• **WORK TASK**:
Return each entry precisely as it appears below.

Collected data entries

══════════

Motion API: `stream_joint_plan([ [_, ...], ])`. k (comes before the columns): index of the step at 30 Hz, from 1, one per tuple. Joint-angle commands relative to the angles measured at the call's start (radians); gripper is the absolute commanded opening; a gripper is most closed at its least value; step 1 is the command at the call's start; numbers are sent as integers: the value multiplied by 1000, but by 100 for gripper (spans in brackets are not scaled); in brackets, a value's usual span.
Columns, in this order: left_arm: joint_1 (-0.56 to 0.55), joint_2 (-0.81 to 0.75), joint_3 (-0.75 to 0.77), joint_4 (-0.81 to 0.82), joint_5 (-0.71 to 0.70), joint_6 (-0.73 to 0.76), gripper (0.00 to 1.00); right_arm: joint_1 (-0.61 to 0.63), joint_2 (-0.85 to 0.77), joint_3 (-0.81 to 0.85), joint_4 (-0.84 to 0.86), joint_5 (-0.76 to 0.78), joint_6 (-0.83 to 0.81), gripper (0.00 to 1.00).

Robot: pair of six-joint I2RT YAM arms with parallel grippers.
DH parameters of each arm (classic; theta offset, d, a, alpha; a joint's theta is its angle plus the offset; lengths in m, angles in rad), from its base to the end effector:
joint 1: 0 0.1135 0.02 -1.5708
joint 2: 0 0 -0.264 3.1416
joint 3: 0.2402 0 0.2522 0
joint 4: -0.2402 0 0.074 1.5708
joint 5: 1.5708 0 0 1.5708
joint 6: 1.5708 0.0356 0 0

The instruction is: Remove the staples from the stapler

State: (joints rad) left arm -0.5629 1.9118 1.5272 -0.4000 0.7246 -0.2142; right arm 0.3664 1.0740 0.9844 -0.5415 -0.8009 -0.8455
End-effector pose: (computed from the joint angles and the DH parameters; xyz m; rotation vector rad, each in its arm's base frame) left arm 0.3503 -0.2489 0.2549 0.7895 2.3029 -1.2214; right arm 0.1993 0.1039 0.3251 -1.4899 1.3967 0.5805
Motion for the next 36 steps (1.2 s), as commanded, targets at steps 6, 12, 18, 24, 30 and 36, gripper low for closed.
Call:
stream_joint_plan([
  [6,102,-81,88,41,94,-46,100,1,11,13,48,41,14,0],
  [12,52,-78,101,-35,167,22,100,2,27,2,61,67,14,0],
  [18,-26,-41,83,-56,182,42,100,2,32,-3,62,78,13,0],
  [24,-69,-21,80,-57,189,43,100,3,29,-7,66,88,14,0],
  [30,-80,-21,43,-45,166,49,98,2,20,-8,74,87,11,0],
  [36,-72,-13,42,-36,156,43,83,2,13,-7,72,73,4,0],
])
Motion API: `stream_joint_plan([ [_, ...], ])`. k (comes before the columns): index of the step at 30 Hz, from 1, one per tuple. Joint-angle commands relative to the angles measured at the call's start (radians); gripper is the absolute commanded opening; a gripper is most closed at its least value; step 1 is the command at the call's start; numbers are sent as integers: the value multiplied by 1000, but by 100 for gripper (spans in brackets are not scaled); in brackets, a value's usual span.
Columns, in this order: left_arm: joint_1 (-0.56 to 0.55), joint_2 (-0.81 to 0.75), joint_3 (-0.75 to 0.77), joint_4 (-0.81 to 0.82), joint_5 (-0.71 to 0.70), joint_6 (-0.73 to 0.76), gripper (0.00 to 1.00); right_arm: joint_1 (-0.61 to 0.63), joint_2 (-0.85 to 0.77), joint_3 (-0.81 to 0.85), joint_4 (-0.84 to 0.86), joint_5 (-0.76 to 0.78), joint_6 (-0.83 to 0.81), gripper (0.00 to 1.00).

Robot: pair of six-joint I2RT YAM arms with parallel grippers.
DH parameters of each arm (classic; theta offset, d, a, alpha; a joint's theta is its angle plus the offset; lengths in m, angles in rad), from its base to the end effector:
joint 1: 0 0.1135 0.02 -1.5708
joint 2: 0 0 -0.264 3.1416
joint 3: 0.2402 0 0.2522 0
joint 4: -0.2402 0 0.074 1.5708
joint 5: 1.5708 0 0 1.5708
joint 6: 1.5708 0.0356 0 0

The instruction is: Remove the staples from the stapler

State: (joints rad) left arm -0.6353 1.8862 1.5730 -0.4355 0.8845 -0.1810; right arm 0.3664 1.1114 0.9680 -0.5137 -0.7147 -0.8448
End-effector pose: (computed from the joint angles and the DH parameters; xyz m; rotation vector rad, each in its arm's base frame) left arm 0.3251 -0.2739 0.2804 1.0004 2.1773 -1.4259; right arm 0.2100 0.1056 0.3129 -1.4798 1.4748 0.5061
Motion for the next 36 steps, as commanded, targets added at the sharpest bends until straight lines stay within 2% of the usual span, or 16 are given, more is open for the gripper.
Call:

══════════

• **SOLUTION TO THIS EXERCISE**:
Motion API: `stream_joint_plan([ [_, ...], ])`. k (comes before the columns): index of the step at 30 Hz, from 1, one per tuple. Joint-angle commands relative to the angles measured at the call's start (radians); gripper is the absolute commanded opening; a gripper is most closed at its least value; step 1 is the command at the call's start; numbers are sent as integers: the value multiplied by 1000, but by 100 for gripper (spans in brackets are not scaled); in brackets, a value's usual span.
Columns, in this order: left_arm: joint_1 (-0.56 to 0.55), joint_2 (-0.81 to 0.75), joint_3 (-0.75 to 0.77), joint_4 (-0.81 to 0.82), joint_5 (-0.71 to 0.70), joint_6 (-0.73 to 0.76), gripper (0.00 to 1.00); right_arm: joint_1 (-0.61 to 0.63), joint_2 (-0.85 to 0.77), joint_3 (-0.81 to 0.85), joint_4 (-0.84 to 0.86), joint_5 (-0.76 to 0.78), joint_6 (-0.83 to 0.81), gripper (0.00 to 1.00).

Robot: pair of six-joint I2RT YAM arms with parallel grippers.
DH parameters of each arm (classic; theta offset, d, a, alpha; a joint's theta is its angle plus the offset; lengths in m, angles in rad), from its base to the end effector:
joint 1: 0 0.1135 0.02 -1.5708
joint 2: 0 0 -0.264 3.1416
joint 3: 0.2402 0 0.2522 0
joint 4: -0.2402 0 0.074 1.5708
joint 5: 1.5708 0 0 1.5708
joint 6: 1.5708 0.0356 0 0

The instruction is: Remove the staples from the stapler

State: (joints rad) left arm -0.5629 1.9118 1.5272 -0.4000 0.7246 -0.2142; right arm 0.3664 1.0740 0.9844 -0.5415 -0.8009 -0.8455
End-effector pose: (computed from the joint angles and the DH parameters; xyz m; rotation vector rad, each in its arm's base frame) left arm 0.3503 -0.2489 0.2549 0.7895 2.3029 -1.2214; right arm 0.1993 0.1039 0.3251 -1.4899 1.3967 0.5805
Motion for the next 36 steps (1.2 s), as commanded, targets at steps 6, 12, 18, 24, 30 and 36, gripper low for closed.
Call:
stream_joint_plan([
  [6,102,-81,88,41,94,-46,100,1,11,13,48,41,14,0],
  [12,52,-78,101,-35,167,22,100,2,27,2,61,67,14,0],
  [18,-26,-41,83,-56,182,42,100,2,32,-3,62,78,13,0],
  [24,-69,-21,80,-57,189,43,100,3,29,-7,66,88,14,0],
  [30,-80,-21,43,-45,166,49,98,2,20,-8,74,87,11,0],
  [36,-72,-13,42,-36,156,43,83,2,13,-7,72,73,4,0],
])
Motion API: `stream_joint_plan([ [_, ...], ])`. k (comes before the columns): index of the step at 30 Hz, from 1, one per tuple. Joint-angle commands relative to the angles measured at the call's start (radians); gripper is the absolute commanded opening; a gripper is most closed at its least value; step 1 is the command at the call's start; numbers are sent as integers: the value multiplied by 1000, but by 100 for gripper (spans in brackets are not scaled); in brackets, a value's usual span.
Columns, in this order: left_arm: joint_1 (-0.56 to 0.55), joint_2 (-0.81 to 0.75), joint_3 (-0.75 to 0.77), joint_4 (-0.81 to 0.82), joint_5 (-0.71 to 0.70), joint_6 (-0.73 to 0.76), gripper (0.00 to 1.00); right_arm: joint_1 (-0.61 to 0.63), joint_2 (-0.85 to 0.77), joint_3 (-0.81 to 0.85), joint_4 (-0.84 to 0.86), joint_5 (-0.76 to 0.78), joint_6 (-0.83 to 0.81), gripper (0.00 to 1.00).

Robot: pair of six-joint I2RT YAM arms with parallel grippers.
DH parameters of each arm (classic; theta offset, d, a, alpha; a joint's theta is its angle plus the offset; lengths in m, angles in rad), from its base to the end effector:
joint 1: 0 0.1135 0.02 -1.5708
joint 2: 0 0 -0.264 3.1416
joint 3: 0.2402 0 0.2522 0
joint 4: -0.2402 0 0.074 1.5708
joint 5: 1.5708 0 0 1.5708
joint 6: 1.5708 0.0356 0 0

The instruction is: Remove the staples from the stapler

State: (joints rad) left arm -0.6353 1.8862 1.5730 -0.4355 0.8845 -0.1810; right arm 0.3664 1.1114 0.9680 -0.5137 -0.7147 -0.8448
End-effector pose: (computed from the joint angles and the DH parameters; xyz m; rotation vector rad, each in its arm's base frame) left arm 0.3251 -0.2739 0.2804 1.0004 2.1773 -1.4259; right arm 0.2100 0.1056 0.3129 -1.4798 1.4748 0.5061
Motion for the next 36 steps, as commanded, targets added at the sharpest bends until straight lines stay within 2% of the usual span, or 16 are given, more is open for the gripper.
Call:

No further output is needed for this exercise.